*TASK TO COMPLETE*
With pictures left out, copy exactly every line from the one containing "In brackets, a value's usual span" through the end of the material.

[STORED DATA]

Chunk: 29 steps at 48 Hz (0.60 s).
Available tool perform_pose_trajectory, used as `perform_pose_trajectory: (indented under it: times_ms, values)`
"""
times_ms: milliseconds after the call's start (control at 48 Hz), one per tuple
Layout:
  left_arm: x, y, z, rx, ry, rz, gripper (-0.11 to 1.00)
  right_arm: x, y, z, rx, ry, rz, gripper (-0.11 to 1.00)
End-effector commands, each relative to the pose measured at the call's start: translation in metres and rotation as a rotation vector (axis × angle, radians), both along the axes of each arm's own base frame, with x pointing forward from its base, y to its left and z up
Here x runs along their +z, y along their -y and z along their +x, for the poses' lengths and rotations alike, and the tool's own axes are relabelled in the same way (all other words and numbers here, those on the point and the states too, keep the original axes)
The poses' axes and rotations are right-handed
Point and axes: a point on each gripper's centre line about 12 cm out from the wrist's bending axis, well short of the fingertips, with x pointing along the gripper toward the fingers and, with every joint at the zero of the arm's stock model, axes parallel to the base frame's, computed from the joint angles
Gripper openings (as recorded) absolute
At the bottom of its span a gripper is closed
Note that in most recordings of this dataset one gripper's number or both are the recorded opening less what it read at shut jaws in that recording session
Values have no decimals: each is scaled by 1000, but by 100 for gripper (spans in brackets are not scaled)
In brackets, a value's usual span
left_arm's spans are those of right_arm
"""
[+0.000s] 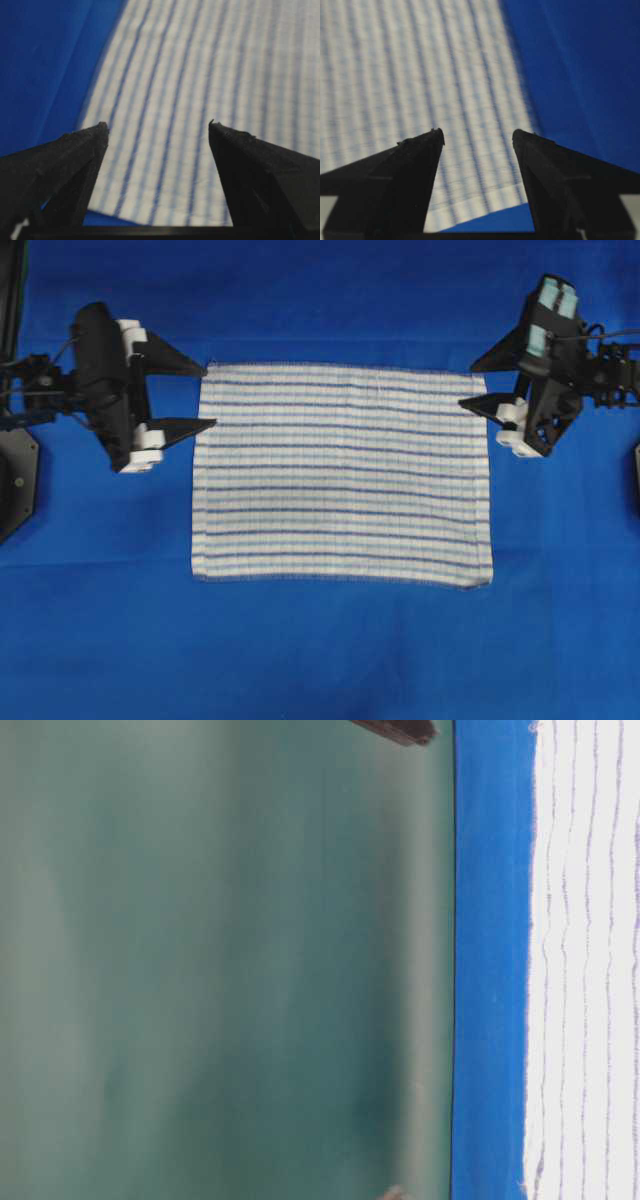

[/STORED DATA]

*WRITTEN RESPONSE*
In brackets, a value's usual span
left_arm's spans are those of right_arm
"""
[+0.000s] 

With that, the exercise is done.